_Problem requirements:_
Every entry, from first to last, is to be retyped without any alteration.

*** Stored data Section Begins ***

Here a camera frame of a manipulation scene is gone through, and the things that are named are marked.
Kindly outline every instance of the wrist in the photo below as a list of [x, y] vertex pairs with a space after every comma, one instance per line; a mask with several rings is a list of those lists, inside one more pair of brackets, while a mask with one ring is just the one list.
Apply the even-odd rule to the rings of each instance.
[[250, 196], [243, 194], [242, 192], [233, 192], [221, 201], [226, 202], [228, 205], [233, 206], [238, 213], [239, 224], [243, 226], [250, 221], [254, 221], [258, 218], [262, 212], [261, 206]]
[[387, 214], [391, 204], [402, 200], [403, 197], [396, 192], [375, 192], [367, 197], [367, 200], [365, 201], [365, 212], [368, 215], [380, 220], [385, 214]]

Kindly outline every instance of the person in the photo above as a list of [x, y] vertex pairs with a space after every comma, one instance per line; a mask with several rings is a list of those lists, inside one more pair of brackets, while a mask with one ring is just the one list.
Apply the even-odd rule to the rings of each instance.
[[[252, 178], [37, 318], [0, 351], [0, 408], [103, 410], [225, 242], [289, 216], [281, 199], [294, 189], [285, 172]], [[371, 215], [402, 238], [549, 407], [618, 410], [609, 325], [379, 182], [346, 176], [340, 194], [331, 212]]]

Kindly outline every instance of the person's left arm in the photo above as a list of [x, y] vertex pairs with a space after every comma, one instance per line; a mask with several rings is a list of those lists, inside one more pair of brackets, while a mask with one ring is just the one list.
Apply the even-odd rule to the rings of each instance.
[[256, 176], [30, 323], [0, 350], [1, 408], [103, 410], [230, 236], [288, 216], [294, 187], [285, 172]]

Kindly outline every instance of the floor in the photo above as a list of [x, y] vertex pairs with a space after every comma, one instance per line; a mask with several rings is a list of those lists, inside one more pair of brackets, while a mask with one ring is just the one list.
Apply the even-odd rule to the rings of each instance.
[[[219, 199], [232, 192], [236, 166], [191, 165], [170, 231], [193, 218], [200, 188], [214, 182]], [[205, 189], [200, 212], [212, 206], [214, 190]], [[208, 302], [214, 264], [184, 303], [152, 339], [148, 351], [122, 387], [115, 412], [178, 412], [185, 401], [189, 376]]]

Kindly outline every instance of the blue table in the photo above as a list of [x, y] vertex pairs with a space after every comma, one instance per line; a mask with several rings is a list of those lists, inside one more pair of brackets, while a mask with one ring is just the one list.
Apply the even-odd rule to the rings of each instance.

*** Stored data Section Ends ***

_Response for this exercise:_
Here a camera frame of a manipulation scene is gone through, and the things that are named are marked.
Kindly outline every instance of the wrist in the photo below as a list of [x, y] vertex pairs with a space after every comma, one instance per line; a mask with several rings is a list of those lists, inside one more pair of brackets, while a mask with one ring is just the one list.
Apply the even-odd rule to the rings of each instance.
[[250, 196], [243, 194], [242, 192], [233, 192], [221, 201], [226, 202], [228, 205], [233, 206], [238, 213], [239, 224], [243, 226], [250, 221], [254, 221], [258, 218], [262, 212], [261, 206]]
[[387, 214], [391, 204], [402, 200], [403, 197], [396, 192], [375, 192], [367, 197], [367, 200], [365, 201], [365, 212], [368, 215], [380, 220], [385, 214]]

Kindly outline every instance of the person in the photo above as a list of [x, y] vertex pairs with a space after every comma, one instance per line; a mask with several rings is a list of those lists, inside one more pair of brackets, while a mask with one ring is just the one list.
Apply the even-odd rule to the rings of each instance.
[[[252, 178], [37, 318], [0, 351], [0, 408], [103, 410], [225, 242], [289, 216], [281, 199], [294, 189], [285, 172]], [[371, 215], [402, 238], [549, 407], [618, 410], [609, 325], [379, 182], [346, 176], [340, 194], [331, 212]]]

Kindly outline every instance of the person's left arm in the photo above as a list of [x, y] vertex pairs with a space after every comma, one instance per line; a mask with several rings is a list of those lists, inside one more pair of brackets, while a mask with one ring is just the one list.
Apply the even-odd rule to the rings of each instance.
[[256, 176], [30, 323], [0, 350], [1, 408], [103, 410], [230, 236], [288, 216], [294, 187], [285, 172]]

Kindly outline every instance of the floor in the photo above as a list of [x, y] vertex pairs with a space after every comma, one instance per line; a mask with several rings is a list of those lists, inside one more pair of brackets, while a mask with one ring is just the one list.
Apply the even-odd rule to the rings of each instance.
[[[219, 199], [232, 192], [236, 166], [191, 165], [170, 231], [193, 218], [200, 188], [214, 182]], [[205, 189], [200, 212], [212, 206], [214, 190]], [[208, 302], [214, 264], [184, 303], [152, 339], [148, 351], [122, 387], [115, 412], [178, 412], [185, 401], [189, 376]]]

Kindly outline every instance of the blue table in the photo above as a list of [x, y] vertex pairs with a space after every comma, one instance per line; a mask with several rings is a list of those lists, inside one more pair of brackets, while a mask with one ring is just the one list.
Apply the even-odd rule to the rings of each instance.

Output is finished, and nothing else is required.